Ce vendredi, VICE News a joint par téléphone Alexandre Delaigue. Professeur d'économie à l'Université de Lille, il intervient régulièrement sur les questions d'économie européenne. Selon lui ces visas dorés « ne sont pas forcément une mauvaise idée, mais ce n'est pas grand-chose, c'est une goutte d'eau face à ce dont le pays a vraiment besoin. »

Le Portugal a subi de plein fouet la crise financière de 2008, et peine depuis à rembourser sa dette colossale (près de 225 milliards d'euros).

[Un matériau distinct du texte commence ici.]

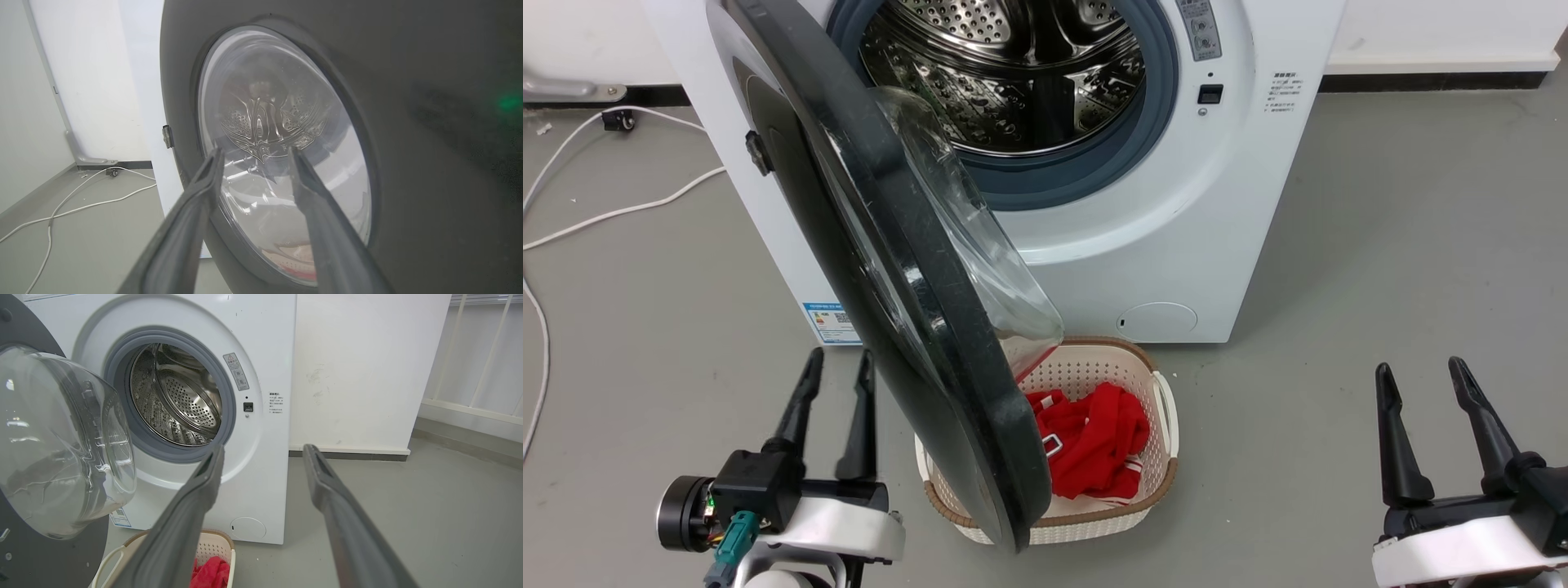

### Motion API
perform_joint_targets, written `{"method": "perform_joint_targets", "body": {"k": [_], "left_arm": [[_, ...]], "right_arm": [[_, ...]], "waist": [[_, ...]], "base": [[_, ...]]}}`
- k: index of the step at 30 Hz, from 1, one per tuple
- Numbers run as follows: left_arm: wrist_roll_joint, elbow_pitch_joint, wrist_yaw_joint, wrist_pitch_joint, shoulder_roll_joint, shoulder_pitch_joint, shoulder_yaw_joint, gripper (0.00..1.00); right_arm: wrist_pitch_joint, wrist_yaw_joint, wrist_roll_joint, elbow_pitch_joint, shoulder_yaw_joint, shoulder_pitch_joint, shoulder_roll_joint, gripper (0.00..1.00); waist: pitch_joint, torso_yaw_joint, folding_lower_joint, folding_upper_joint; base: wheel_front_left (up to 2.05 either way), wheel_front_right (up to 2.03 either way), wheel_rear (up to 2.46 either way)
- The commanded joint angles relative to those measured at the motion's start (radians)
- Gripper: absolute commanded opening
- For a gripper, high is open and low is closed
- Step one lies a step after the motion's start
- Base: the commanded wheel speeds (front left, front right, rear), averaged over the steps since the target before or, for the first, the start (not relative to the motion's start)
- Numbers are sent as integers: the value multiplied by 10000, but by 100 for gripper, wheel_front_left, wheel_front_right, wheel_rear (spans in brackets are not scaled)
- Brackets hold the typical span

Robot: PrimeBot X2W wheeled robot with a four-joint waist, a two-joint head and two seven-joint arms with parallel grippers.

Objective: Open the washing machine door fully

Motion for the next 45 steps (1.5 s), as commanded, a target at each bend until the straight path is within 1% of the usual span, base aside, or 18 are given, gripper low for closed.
{"method": "perform_joint_targets", "body": {"k": [1, 7, 10, 16, 19, 24, 27, 31, 34, 38, 41, 45], "left_arm": [[-34, -10, -23, -27, -1, -99, 23, 0], [-131, -437, 49, -27, -3, -209, 124, 0], [-204, -1108, 118, -27, -4, -387, 218, 0], [-119, -3075, 263, -27, -5, -797, 391, 0], [30, -4183, 235, -24, -5, -1019, 300, 0], [238, -5954, 101, -24, -7, -1336, -100, 0], [120, -6586, 55, -24, -6, -1233, -548, 0], [-201, -6669, -112, -24, -5, -715, -1607, 0], [-452, -6310, -268, 72, -5, -214, -2607, 0], [-891, -5652, -389, 578, 103, 391, -3808, 0], [-1150, -5039, -432, 1050, 278, 752, -4401, 0], [-1477, -4141, -444, 1695, 408, 1190, -4861, 0]], "right_arm": [[-69, -7, 8, 14, -20, -100, 31, 100], [-44, -7, 105, 80, -28, -143, 32, 100], [-24, -7, 159, 103, -43, -169, 32, 100], [-6, -7, 249, 162, -48, -179, 32, 100], [0, -7, 292, 184, -23, -179, 32, 100], [41, -7, 317, 214, -23, -217, 31, 100], [52, -7, 343, 242, -23, -232, 31, 100], [66, -7, 372, 285, -26, -177, 31, 100], [71, -7, 396, 313, -23, -123, 30, 100], [84, -7, 443, 372, 5, -89, 30, 100], [103, -7, 467, 418, 38, -82, 30, 100], [136, -7, 508, 469, 102, -106, 28, 100]], "waist": [[10, -2, 0, 0], [37, -19, 0, 0], [51, -5, 0, 0], [57, 37, 0, 0], [59, 41, 0, 0], [85, 18, 0, 0], [85, -16, 0, 0], [63, -42, 0, 0], [42, -36, 0, 0], [35, 8, 0, 0], [15, 45, 0, 0], [27, 35, 0, 0]], "base": [[0, 0, 0], [0, 0, 0], [0, 0, 0], [0, 0, 0], [0, 0, 0], [0, 0, 0], [0, 0, 0], [0, 0, 0], [0, 0, 0], [0, 0, 0], [0, 0, 0], [0, 0, 0]]}}
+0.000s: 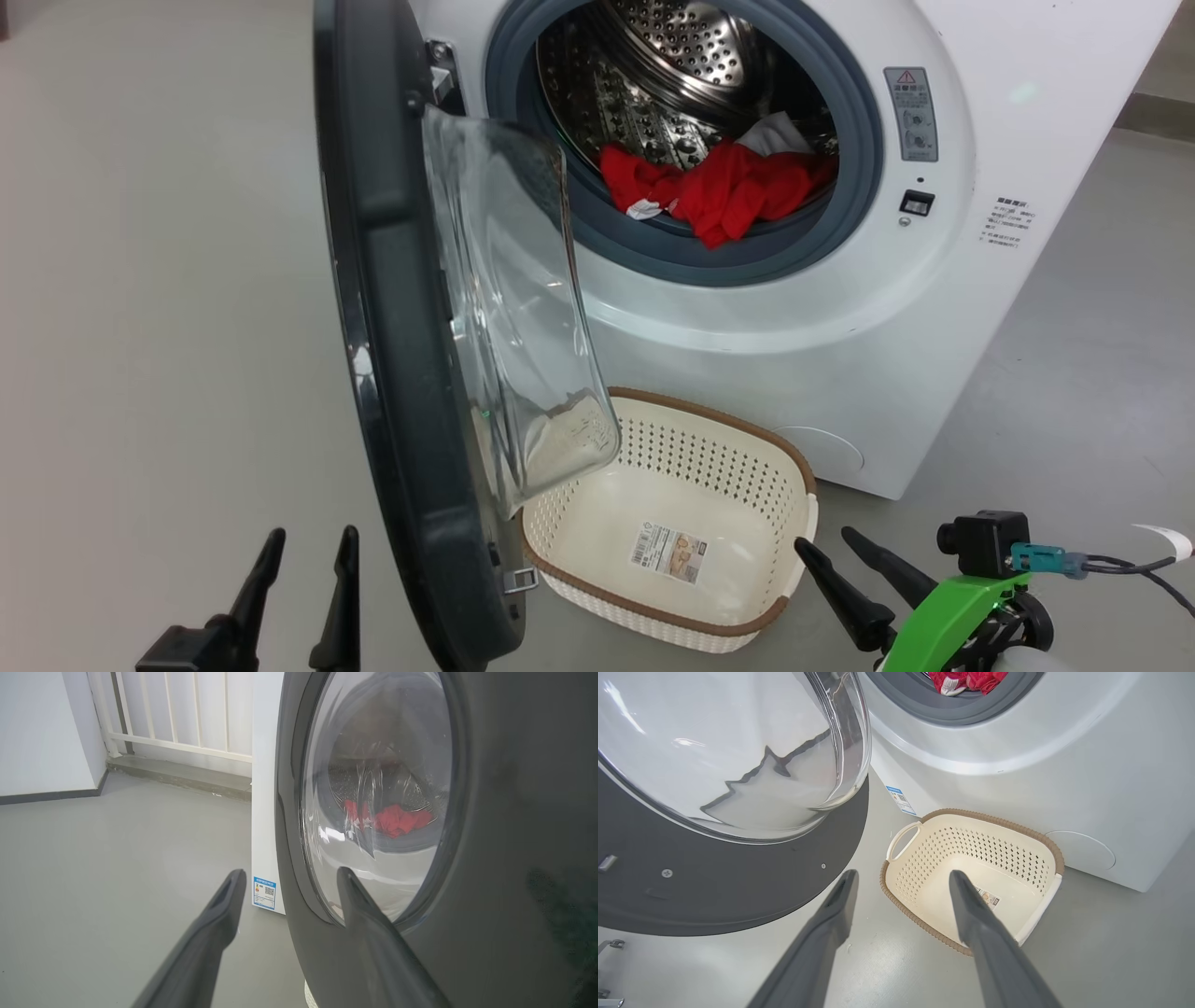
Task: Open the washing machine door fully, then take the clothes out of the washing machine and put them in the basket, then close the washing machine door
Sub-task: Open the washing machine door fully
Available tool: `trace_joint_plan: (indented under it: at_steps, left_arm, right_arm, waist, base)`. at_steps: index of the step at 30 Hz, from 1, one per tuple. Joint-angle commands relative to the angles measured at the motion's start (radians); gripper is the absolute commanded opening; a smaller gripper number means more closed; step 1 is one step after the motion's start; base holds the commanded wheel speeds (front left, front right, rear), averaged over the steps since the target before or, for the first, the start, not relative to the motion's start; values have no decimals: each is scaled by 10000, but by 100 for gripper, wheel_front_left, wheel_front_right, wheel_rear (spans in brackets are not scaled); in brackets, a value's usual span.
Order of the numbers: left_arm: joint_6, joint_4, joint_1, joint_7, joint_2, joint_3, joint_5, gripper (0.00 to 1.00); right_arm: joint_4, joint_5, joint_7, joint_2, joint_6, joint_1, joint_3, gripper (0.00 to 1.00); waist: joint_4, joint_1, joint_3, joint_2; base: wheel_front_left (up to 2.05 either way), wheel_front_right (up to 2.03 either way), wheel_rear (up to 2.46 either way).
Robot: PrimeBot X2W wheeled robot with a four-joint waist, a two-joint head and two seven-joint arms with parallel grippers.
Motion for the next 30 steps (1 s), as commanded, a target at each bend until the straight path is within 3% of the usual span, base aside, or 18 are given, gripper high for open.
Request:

D'importantes coupes budgétaires avaient été effectuées dans le secteur de la santé et dans les fonds de retraites. « C'est un pays qui fait profil bas, qui enchaîne les mesures d'austérité » explique Alexandre Delaigue, « mais c'est surtout un pays qui se vide. »

Dans ce contexte, nombreux sont ceux qui quittent le pays pour d'autres horizons. « Si vous cherchez un bon exemple de pays européen qui se vide de ses forces vives, c'est celui-là » estime Delaigue. En effet, « de plus en plus de Portugais émigrent vers l'Angola, qui est en plein boom pétrolier » indique le professeur d'économie, rappelant que ce pays d'Afrique est une ancienne colonie portugaise.